It’s now been a full year of living under the physical, health-related and emotional restrictions imposed upon all of us by the coronavirus pandemic. The first shelter-in-place edict from the county’s public health officer was issued on March 16, 2020. We have felt at times like we aren’t really living so much as we are just merely surviving. Walking around with half-covered faces, not seeing smiles, and separated from co-workers, neighbors, grandparents and schoolmates is a real downer. That we have kept it together this well, for this long, is a miracle. Salute yourself.
At this newspaper, our main job is to follow and chronicle our shared “public life.” That has not been easy when so much of that public life has been shut down, moved to a computer screen or canceled until further notice. We’ve gone so long that Sebastopol has had two police chiefs come and go. The city of Healdsburg has a new city manager. Cloverdale, Windsor, Sebastopol and Healdsburg all have new faces on their city councils. These are all faces we have never seen except at a Zoom meeting or behind a mask.
The west county just had a very important election about raising money to keep schools open and emergency safety personnel employed. Both measures (Measure A and B) failed. Who knows if the results might have been different if in-person public forums could have been held and if election volunteers had been able to go door-to-door with their messages? The town of Windsor will hold a special election May 4 to elect a new council member. Will the winner among the field of five candidates be the person with the biggest social media account or the best Zoom skills?
This week, the county Board of Supervisors is holding a series of “virtual” town hall meetings on a major proposal to update the county’s Commercial Cannabis Cultivation Ordinance. When the last updates were heard in 2018, more than 500 people overflowed the supervisor’s hearing room and hours of live public testimony was shared. Can we really expect best decisions and satisfactory policy to be made on remote computer screens and long-distance democracy?
Let’s hope this pandemic won’t last so long that all our public squares, community commons and government offices are permanently altered or replaced by internet-based replicates. (It may already be too late.)
Students have been doing distance learning from their homes. Some have teachers they have never met in person. Very few of us have been able to meet and make new friends. How can you call that “living?”

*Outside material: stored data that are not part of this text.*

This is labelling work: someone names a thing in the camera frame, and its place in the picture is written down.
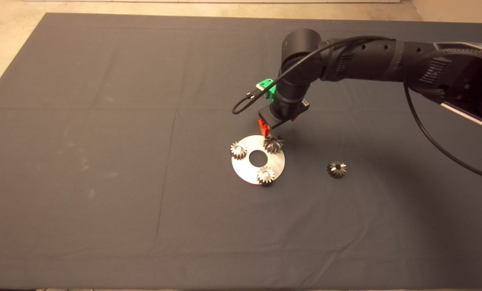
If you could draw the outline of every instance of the table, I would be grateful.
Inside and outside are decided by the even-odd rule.
[[[482,42],[482,24],[48,13],[0,79],[0,288],[482,288],[482,178],[398,83],[314,83],[286,166],[243,182],[282,39]],[[415,95],[482,170],[482,128]],[[346,162],[341,180],[326,173]]]

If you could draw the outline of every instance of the green gripper part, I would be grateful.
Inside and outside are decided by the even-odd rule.
[[[262,88],[268,87],[271,83],[273,82],[272,79],[264,79],[261,82],[259,82],[259,85],[261,85]],[[273,102],[274,96],[275,96],[275,85],[270,88],[270,90],[266,93],[267,98],[270,99],[270,101]]]

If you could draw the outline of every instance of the gear teeth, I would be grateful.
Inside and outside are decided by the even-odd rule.
[[[278,153],[282,150],[282,146],[284,145],[284,140],[281,138],[280,135],[277,137],[272,137],[268,135],[264,139],[264,149],[271,154]]]
[[[328,173],[333,178],[341,178],[347,173],[347,164],[337,160],[328,164]]]
[[[230,154],[236,160],[242,160],[246,157],[246,145],[242,142],[236,141],[230,145]]]
[[[275,172],[272,168],[264,166],[257,171],[257,181],[263,186],[268,186],[275,180]]]

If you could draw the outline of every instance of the circular metal disc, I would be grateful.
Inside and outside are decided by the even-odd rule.
[[[241,179],[250,184],[259,185],[257,181],[257,171],[261,167],[256,167],[250,162],[250,154],[253,151],[262,151],[266,154],[268,162],[265,166],[272,168],[275,172],[275,180],[282,174],[284,170],[284,152],[281,150],[278,153],[272,154],[264,148],[264,137],[262,135],[247,136],[241,140],[246,145],[246,156],[242,160],[236,160],[232,157],[232,167]]]

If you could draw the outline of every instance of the disc center hole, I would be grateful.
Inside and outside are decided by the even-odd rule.
[[[262,167],[268,162],[268,157],[264,151],[252,151],[248,158],[250,159],[250,163],[255,167]]]

Mostly, our town greens, plazas and public squares have been vacant. Our local shops and businesses are struggling to stay open through this long and continuing economic recession. But we now have new hopes that the vaccinations will allow us to eventually reopen our full economy and return to our public squares and breathe deeply and celebrate.
This past year of 2020 was a year of “group burnout,” and we’re not talking about the wildfires of last August. Increased workplace demands, at-home work and study lockdowns, lack of feeling connected, rewarded or needed are real mental health challenges we all now face.
Too many of us are denying our own burnout. We’ve all gone a year now repeating the same lie whenever someone asks us how we’re doing. We’re not fine. We should stop saying we are and we should answer each other with true feelings. Absent counseling or mental health programs, we can offer peer-to-peer support and conversation. We could all benefit from less computer screen time and remote meetings. (Don’t be a Zoombie.) Get outdoors and maybe find a new hobby. Exercise and get your heart pumping a little. Get some quality sleep. Find a new friend.